Pozi est consciente que ce n’est pas facile de démarrer une entreprise. En tant que nouvel entrant sur le marché, son principal défi était de devenir « un acteur crédible en proposant aux clients un service fiable et une expérience utilisateur innovante ». Si l’on se fie au bilan donné par ses dirigeants, l’entreprise a bien réussi cette première phase de son lancement.

Ainsi, sur un marché qui s’agrandit à hauteur de 1200 véhicules par an, la start-up a pu sortir son épingle du jeu et dispose d’ « indicateurs de performances encourageants avec plus de 5000 téléchargements sur Android et iOS, plus de 300 véhicules actifs à Libreville et Port-Gentil, 75 clients actifs réguliers avec une notation moyenne de 4,4/5».

Toujours selon Loic Kapitho l’objectif de Pozi est de devenir un leader régional voire continental mais souhaite avant cela consolider sa position sur le marché gabonais où 343 de ses véhicules sont déjà en circulation. L’application est vendue à 25 000 FCFA par mois. Ce qui fait un peu plus de 8,5 millions de FCFA collectés chaque mois grâce à ces véhicules. 

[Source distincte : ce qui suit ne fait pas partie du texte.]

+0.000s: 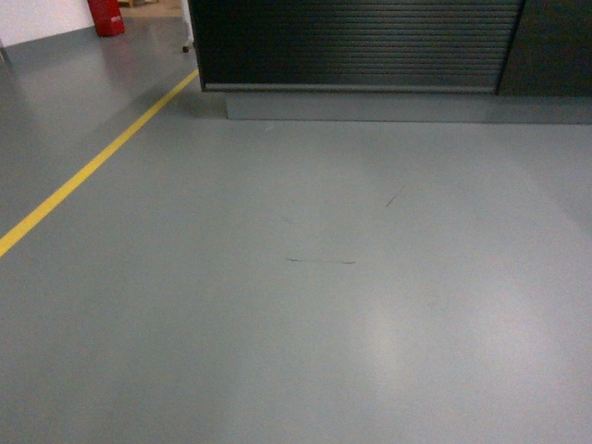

On sait en outre que Pozi, dont le business model repose surtout sur une application de tracking, collabore actuellement avec des structures ayant entre 5 et 30 véhicules, et compte pour l’année prochaine, avoir plus de véhicules à suivre et plus d’entreprises.

La start-up qui a acté la digitalisation de la cartographie des villes gabonaises est en tout cas confiante quant à son avenir.

Notons enfin que Pozi à propose aussi à ceux qui veulent opérer sur le créneau des transports professionnels et semi-professionnels la possibilité de gérer leur parc automobile ; « être sûr que l’activité est contrôlée, que les conducteurs ont un comportement correct et offrir la maitrise des risques induits par l’utilisation d’un véhicule ».